Trump havia chegado à Turquia em um luxuoso Boeing 747-8, cedido pelo Catar, que era significativamente mais sofisticado que os jatos presidenciais americanos. O ex-presidente, no entanto, optou por não retornar em tal aeronave, alegando desejar viajar em um dos jatos mais antigos, “pelos velhos tempos”.
Essa decisão, contudo, foi parte de uma estratégia maior. O jato catariano seguiu adiante para uma base militar dos Estados Unidos no Reino Unido, enquanto Trump simulava sua partida em um avião mais antigo, sendo fotografado no aeroporto de Ancara. A informação foi divulgada por um alto funcionário dos Estados Unidos.
Operação Sigilosa com Avião Isca
Contrariando as aparências, Donald Trump não embarcou no avião mais antigo, pintado de azul-claro. Em vez disso, ele foi retirado por um carrinho de serviço de bordo, acoplado à parte inferior da aeronave. De lá, foi levado de carro até um terceiro avião, um C-32A, variante militar do Boeing 757, no qual viajou secretamente para o Reino Unido. A manobra foi inicialmente noticiada pelo Washington Post.

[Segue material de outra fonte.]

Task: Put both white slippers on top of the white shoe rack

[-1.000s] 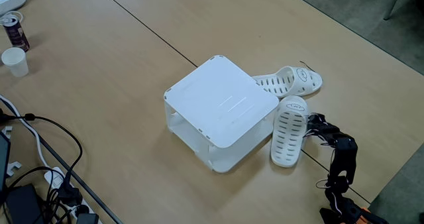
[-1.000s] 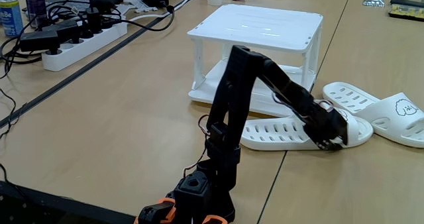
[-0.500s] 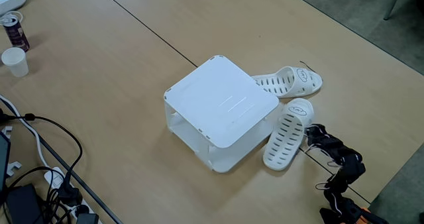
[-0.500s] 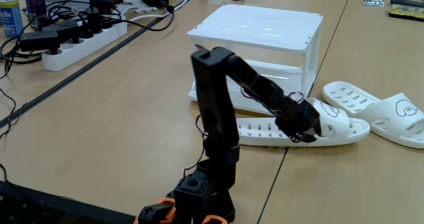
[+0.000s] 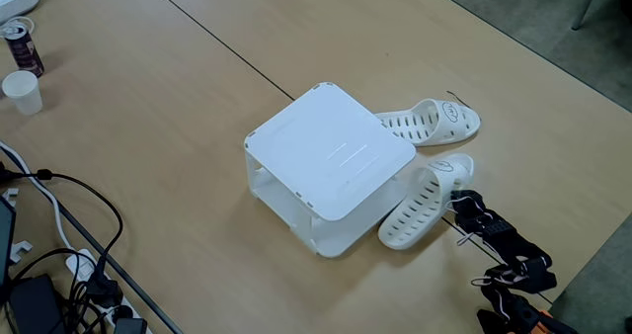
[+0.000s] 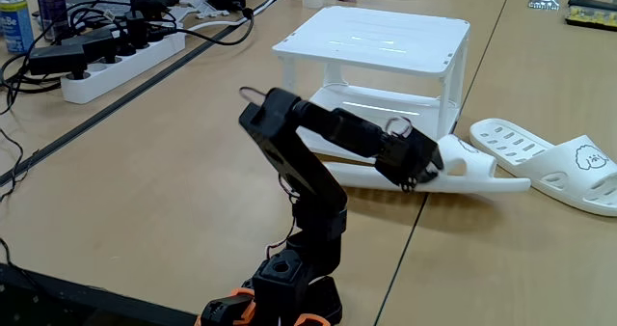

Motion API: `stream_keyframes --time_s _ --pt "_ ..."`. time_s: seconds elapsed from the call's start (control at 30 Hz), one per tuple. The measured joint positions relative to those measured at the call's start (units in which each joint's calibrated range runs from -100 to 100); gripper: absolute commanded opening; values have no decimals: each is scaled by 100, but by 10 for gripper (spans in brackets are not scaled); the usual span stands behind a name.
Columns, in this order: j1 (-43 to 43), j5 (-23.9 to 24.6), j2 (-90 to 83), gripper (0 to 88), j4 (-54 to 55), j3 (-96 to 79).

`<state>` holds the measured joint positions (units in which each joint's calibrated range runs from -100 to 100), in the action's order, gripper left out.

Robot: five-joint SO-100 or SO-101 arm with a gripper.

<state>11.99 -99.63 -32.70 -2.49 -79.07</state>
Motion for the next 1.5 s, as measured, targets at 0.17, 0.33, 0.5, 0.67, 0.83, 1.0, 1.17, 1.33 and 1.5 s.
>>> stream_keyframes --time_s 0.17,0.33,0.5,0.67,0.83,1.0,1.17,1.33,1.5 --pt "-1820 0 -610 8 -86 -530" --pt "-2951 5 -1320 8 -69 -1249" --pt "-2951 5 -2004 8 -69 -1527" --pt "-2022 5 -2482 8 -69 -1527" --pt "-779 5 -2581 8 -69 -1087" --pt "532 5 -2474 8 -69 -719" --pt "1573 5 -1773 8 -69 -422" --pt "2225 5 -388 8 -69 180" --pt "2434 5 1410 8 -69 1339"
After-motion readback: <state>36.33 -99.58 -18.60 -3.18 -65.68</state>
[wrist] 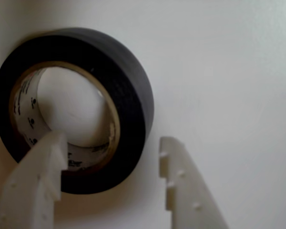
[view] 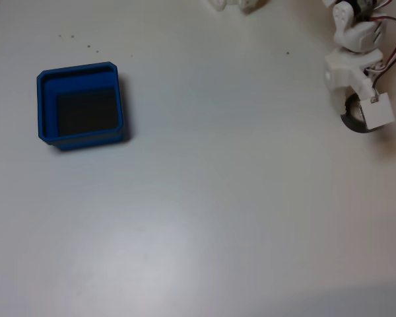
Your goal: Pick the black tape roll and drop it in the blue box
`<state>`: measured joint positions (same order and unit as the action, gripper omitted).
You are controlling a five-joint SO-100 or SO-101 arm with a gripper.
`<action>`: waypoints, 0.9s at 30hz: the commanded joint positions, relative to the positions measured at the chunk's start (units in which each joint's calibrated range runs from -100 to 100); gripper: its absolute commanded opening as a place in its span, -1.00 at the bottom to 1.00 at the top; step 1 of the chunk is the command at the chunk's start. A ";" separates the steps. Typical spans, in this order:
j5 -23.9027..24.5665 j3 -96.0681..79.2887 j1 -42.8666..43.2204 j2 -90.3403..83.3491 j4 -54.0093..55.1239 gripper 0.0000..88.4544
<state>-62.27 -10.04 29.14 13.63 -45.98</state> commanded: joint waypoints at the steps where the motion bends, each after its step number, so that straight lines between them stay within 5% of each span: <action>1: 0.29 3.67 -0.47 -0.42 0.35 -0.62; 27: 0.29 3.76 -0.47 2.17 0.43 -0.62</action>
<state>-62.27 -9.96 29.14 16.17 -45.98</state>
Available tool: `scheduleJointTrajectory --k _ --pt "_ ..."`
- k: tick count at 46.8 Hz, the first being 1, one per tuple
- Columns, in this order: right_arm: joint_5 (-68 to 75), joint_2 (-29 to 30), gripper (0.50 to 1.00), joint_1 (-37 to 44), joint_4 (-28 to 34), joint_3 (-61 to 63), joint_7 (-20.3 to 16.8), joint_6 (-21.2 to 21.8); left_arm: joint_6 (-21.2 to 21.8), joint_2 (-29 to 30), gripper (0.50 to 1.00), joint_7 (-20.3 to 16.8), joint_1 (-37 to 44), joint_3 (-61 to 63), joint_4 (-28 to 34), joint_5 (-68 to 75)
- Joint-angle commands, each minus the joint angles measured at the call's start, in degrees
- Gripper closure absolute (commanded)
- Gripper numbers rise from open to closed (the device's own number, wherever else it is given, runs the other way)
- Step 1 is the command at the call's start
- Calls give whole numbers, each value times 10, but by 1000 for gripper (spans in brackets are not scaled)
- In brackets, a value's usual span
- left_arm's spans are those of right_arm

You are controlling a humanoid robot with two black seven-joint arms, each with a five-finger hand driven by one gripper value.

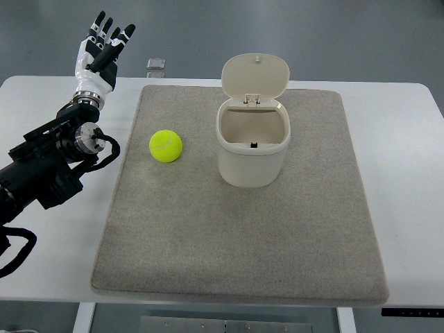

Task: Put tennis ball into box with left hand
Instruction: 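Swing the left hand forward over the mat toward the tennis ball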

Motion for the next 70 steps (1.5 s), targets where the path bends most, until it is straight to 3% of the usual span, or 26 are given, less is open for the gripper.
scheduleJointTrajectory --k 1,20,26,46,53,62,70 --pt "0 0 599 0 0 0 0 0 7 -2 512 0 0 0 0 1" --pt "0 0 599 0 0 0 0 0 2 2 510 0 -11 7 -20 2" --pt "0 0 599 0 0 0 0 -1 2 47 512 0 -35 29 -58 5" --pt "0 0 599 0 0 0 0 0 -18 161 521 12 -167 408 -182 27" --pt "0 0 599 0 0 0 0 0 -40 164 525 14 -217 514 -188 117" --pt "0 0 599 0 0 0 0 0 -65 184 523 13 -231 515 -187 324" --pt "0 0 599 0 0 0 0 0 -94 189 521 13 -238 515 -176 390"
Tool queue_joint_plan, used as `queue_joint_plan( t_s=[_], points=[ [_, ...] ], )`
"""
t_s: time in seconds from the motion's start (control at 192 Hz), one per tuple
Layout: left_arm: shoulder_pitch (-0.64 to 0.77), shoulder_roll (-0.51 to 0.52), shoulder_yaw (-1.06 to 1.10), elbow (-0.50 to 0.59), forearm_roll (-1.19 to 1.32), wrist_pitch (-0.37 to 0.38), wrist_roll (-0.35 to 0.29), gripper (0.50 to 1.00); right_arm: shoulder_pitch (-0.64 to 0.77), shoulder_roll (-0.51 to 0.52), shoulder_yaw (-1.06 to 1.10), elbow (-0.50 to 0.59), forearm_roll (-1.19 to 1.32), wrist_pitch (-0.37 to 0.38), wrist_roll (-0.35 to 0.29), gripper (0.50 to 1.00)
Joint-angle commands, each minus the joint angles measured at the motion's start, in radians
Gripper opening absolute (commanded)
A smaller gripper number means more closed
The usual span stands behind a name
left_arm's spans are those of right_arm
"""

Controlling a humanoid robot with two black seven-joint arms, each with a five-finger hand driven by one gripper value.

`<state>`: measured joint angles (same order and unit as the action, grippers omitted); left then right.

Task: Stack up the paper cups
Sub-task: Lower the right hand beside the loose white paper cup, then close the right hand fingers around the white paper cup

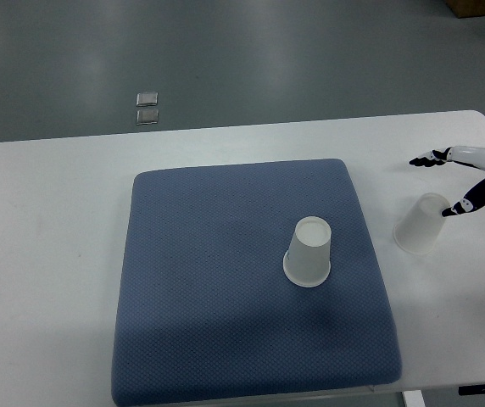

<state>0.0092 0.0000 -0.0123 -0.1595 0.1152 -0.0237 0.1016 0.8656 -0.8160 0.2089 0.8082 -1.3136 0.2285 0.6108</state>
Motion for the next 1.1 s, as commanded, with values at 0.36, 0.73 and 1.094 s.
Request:
queue_joint_plan(
  t_s=[0.36, 0.73, 1.094],
  points=[
    [0.0, 0.0, 0.0, 0.0, 0.0, 0.001, 0.0, 1.0, 0.029, -0.025, -0.023, 0.048, -0.001, 0.009, 0.0, 0.921],
    [0.0, 0.0, 0.0, 0.0, 0.0, 0.001, 0.0, 1.0, 0.044, -0.046, -0.049, 0.101, 0.036, 0.074, 0.0, 0.923],
    [0.0, 0.0, 0.0, 0.0, 0.0, 0.001, 0.0, 1.0, 0.012, -0.035, -0.124, 0.106, 0.025, -0.009, 0.0, 0.921]
  ],
)
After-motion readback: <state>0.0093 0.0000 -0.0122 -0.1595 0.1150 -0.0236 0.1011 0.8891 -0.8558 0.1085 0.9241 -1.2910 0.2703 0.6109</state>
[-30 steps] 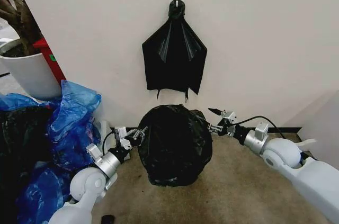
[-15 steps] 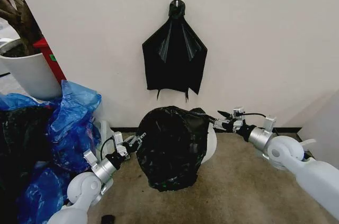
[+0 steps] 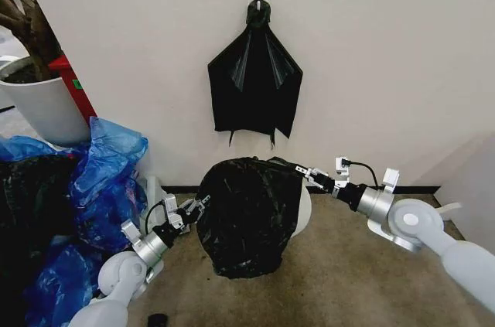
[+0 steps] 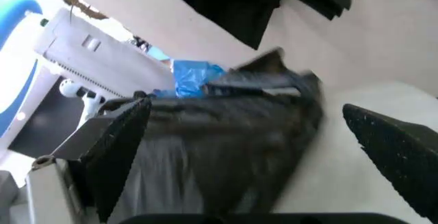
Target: Place the garbage bag over the trash bin.
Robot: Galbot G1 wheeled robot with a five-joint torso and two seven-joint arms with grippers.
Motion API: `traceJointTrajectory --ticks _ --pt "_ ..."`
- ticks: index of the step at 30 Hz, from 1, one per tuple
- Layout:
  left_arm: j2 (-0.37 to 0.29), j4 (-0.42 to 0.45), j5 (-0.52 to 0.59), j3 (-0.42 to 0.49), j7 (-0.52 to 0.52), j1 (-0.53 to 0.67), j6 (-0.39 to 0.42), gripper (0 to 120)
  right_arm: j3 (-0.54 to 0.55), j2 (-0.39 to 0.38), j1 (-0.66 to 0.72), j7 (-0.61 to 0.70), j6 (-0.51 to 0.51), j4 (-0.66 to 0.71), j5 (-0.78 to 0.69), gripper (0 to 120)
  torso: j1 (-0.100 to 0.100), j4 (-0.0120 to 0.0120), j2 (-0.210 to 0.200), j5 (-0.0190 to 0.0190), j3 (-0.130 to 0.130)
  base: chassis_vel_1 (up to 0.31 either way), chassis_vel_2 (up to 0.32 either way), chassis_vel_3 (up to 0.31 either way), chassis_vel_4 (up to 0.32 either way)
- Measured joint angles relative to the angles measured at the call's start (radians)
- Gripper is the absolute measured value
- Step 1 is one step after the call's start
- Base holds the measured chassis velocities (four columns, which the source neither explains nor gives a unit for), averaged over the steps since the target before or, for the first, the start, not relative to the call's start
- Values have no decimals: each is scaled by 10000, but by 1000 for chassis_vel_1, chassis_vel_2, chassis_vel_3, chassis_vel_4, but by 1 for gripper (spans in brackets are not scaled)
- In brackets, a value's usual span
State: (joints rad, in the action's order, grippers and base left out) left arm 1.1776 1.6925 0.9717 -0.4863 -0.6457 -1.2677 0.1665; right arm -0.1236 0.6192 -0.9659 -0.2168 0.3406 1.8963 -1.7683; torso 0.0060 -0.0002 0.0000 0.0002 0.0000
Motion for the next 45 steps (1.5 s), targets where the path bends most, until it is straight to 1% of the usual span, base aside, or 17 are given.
traceJointTrajectory --ticks 2,6,8,10,13,14,15,17,18,19,22,23,28,30,34,42,45 --pt "-2 -87 81 11 155 59 0 1 -168 40 -82 309 -77 51 -56 100 0 0 0 -2 0 0 0 0 0" --pt "29 -311 529 85 653 243 35 1 -710 285 -757 1789 -481 834 -109 100 0 -1 0 -3 0 0 0 0 0" --pt "52 -360 631 107 778 295 64 1 -801 379 -890 2128 -544 991 23 100 0 -1 0 -4 0 0 0 0 0" --pt "94 -440 998 170 1321 414 155 1 -1029 606 -1223 2745 -702 1360 282 100 0 0 0 -1 0 0 0 0 0" --pt "142 -402 1680 278 2754 627 364 1 -1552 1058 -1968 3382 -986 2066 1081 100 0 0 0 -2 0 0 0 0 0" --pt "157 -353 1795 315 3231 697 427 1 -1698 1203 -2231 3484 -1051 2275 1386 100 0 0 0 -3 0 0 0 0 0" --pt "157 -353 1795 315 3231 697 427 1 -1698 1203 -2231 3484 -1051 2275 1386 100 0 0 0 -3 0 0 0 0 0" --pt "176 -241 2032 368 4105 836 592 1 -1901 1536 -2881 3689 -1160 2733 2097 100 0 -1 0 -4 0 0 0 0 0" --pt "176 -241 2032 368 4105 836 592 1 -1901 1536 -2881 3689 -1160 2733 2097 100 0 -1 0 -4 0 0 0 0 0" --pt "201 -121 2334 395 4852 945 791 1 -1892 1852 -3516 3787 -1274 3065 2804 100 0 -3 0 -2 0 0 0 0 0" --pt "215 32 2801 401 5527 1016 1057 1 -1653 2306 -4255 3629 -1439 3299 3932 100 0 -4 0 -3 -1 0 0 0 0" --pt "215 32 2801 401 5527 1016 1057 1 -1653 2306 -4255 3629 -1439 3299 3932 100 0 -4 0 -3 -1 0 0 0 0" --pt "176 163 3073 392 5872 1010 1267 1 -859 3119 -4562 3726 -1869 3513 5344 100 0 1 0 -3 -1 0 0 0 0" --pt "172 192 3119 390 5920 1007 1295 1 -740 3204 -4568 3747 -1929 3552 5501 100 0 1 0 -4 0 0 0 0 0" --pt "144 347 3281 391 6116 1011 1427 1 -199 3829 -4588 3755 -2186 3617 6196 100 0 1 0 -4 0 0 0 0 0" --pt "99 443 3516 389 6227 1096 1558 1 -174 4332 -5002 3113 -2367 3468 6658 100 0 0 0 -3 0 0 0 0 0" --pt "105 514 3706 355 6269 1107 1667 1 -341 4543 -5341 2310 -2391 3346 6663 100 0 -1 0 -3 -1 0 0 0 0"
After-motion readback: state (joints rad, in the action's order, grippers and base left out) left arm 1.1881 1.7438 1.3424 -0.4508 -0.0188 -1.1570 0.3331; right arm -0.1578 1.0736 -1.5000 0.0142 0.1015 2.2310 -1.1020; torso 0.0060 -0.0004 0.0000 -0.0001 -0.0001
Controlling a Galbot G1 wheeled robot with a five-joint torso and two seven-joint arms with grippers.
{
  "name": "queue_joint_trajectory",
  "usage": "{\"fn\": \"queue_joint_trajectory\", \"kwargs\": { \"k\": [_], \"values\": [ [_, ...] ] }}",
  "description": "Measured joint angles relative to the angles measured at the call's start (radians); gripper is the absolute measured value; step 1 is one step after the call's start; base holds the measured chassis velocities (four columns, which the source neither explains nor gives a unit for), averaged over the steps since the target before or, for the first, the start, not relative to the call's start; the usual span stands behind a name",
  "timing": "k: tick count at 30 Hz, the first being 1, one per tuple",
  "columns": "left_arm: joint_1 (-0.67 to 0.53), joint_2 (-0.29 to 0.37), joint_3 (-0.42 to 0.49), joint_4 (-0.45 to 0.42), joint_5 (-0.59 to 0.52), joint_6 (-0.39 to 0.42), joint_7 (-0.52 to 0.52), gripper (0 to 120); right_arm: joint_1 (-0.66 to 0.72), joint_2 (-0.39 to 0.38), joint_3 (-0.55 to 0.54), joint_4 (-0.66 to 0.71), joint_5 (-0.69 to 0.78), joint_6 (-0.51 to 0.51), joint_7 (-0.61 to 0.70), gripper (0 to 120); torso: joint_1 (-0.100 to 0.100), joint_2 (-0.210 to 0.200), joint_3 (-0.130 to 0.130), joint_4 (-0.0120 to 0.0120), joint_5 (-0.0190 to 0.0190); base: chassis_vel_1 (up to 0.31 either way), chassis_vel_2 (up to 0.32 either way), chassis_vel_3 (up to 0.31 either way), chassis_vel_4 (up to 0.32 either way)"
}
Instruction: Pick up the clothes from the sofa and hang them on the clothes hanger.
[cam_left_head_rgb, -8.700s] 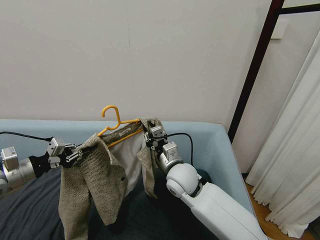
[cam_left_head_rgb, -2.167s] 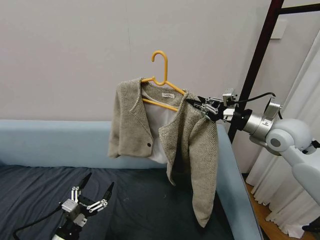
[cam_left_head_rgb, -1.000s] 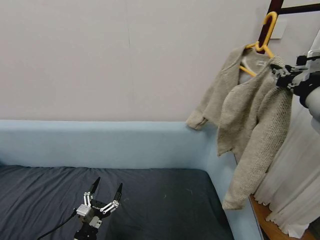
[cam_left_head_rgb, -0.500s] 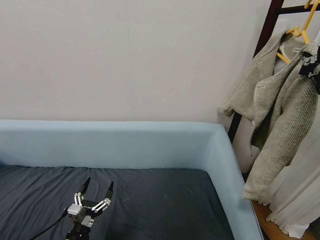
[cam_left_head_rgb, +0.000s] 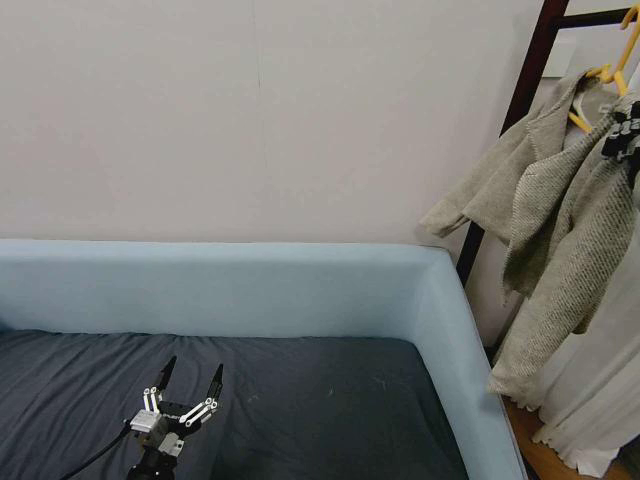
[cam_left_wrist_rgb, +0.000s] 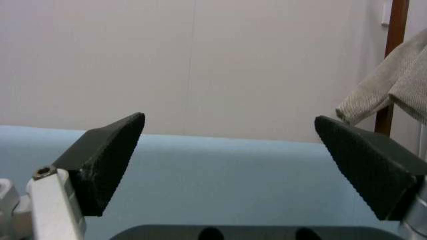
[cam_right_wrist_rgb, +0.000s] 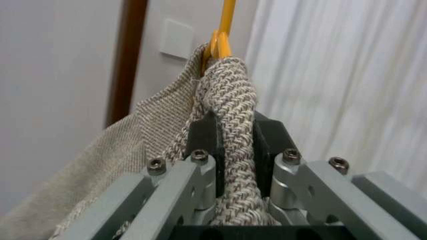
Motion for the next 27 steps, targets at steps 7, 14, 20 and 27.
{"fn": "queue_joint_trajectory", "kwargs": {
  "k": [7, 14, 20, 27],
  "values": [
    [-0.007, -0.007, 0.012, 0.001, 0.01, 0.003, 0.0, 100, -0.013, 0.014, -0.005, -0.038, -0.077, 0.007, 0.037, 10, 0.0, 0.0, 0.0, -0.0001, 0.0, 0.0, 0.0, 0.0, 0.0],
    [0.005, -0.001, 0.001, -0.003, 0.01, -0.001, 0.001, 100, 0.013, 0.053, -0.036, -0.029, -0.154, 0.011, 0.003, 10, 0.0, 0.0, 0.0, 0.0003, -0.0005, 0.0, 0.0, 0.0, 0.0],
    [0.009, 0.005, -0.01, -0.003, 0.006, -0.003, 0.002, 100, 0.02, 0.078, -0.052, -0.046, -0.216, 0.013, -0.049, 10, 0.0, 0.0, 0.0, 0.0, -0.0001, 0.0, 0.0, 0.0, 0.0],
    [0.01, 0.006, -0.007, -0.007, 0.01, -0.003, 0.003, 100, 0.098, 0.141, -0.105, -0.149, -0.252, 0.027, -0.101, 10, 0.0, 0.0, 0.0, 0.0, -0.0002, 0.0, 0.0, 0.0, 0.0]
  ]
}}
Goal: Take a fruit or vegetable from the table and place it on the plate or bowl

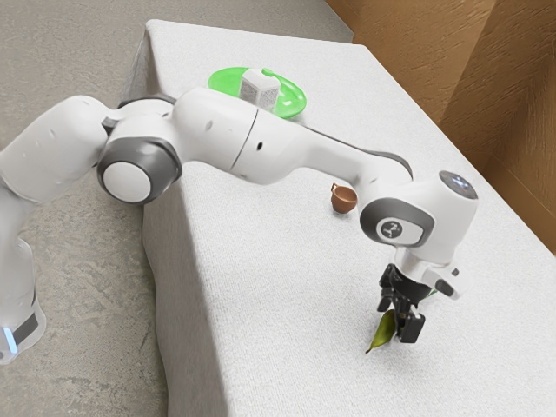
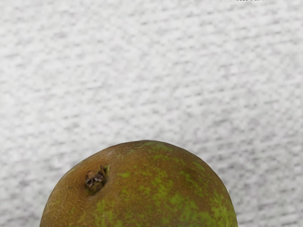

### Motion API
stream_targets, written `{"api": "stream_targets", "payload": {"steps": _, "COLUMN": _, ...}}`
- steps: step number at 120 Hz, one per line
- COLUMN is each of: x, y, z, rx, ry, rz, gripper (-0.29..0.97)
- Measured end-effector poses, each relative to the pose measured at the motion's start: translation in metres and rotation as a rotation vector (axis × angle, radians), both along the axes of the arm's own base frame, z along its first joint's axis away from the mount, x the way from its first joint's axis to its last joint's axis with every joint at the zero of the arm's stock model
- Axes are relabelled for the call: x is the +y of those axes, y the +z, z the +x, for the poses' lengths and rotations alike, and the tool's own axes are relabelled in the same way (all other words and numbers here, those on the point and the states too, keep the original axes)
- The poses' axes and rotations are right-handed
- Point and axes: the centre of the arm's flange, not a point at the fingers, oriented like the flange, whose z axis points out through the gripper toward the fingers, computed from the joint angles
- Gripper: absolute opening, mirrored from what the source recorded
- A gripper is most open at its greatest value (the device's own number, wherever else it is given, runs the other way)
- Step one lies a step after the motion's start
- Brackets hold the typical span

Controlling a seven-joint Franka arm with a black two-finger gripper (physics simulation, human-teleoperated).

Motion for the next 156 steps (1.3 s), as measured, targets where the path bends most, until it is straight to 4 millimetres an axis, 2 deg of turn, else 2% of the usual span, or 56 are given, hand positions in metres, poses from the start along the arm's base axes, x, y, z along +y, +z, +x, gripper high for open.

Um porta-voz da Casa Branca, Steven Cheung, havia sugerido anteriormente que a saída de Trump envolveria uma “distração e despiste”. Ele comentou que “há muitos inimigos dos Estados Unidos que estão de olho nele, e usamos todas as ferramentas à nossa disposição para enfrentar essas ameaças”.
Ameaça Iraniana e Engano à Imprensa
As medidas extraordinárias adotadas para a retirada secreta de Trump indicam que as autoridades consideravam a ameaça iraniana bastante crível. A Casa Branca também teria enganado deliberadamente os repórteres que cobriam o ex-presidente, permitindo que a imprensa relatasse sua partida em um avião que, na verdade, servia como isca.
É importante notar que a ameaça não se restringia ao jato do Catar. Trump era o alvo, independentemente da aeronave em que estivesse viajando, conforme já havia sido noticiado pelo New York Times. Cheung afirmou que “o novo Air Force One é uma aeronave de última geração, equipada com protocolos de segurança de alto nível que garantem a segurança do presidente e de sua equipe”.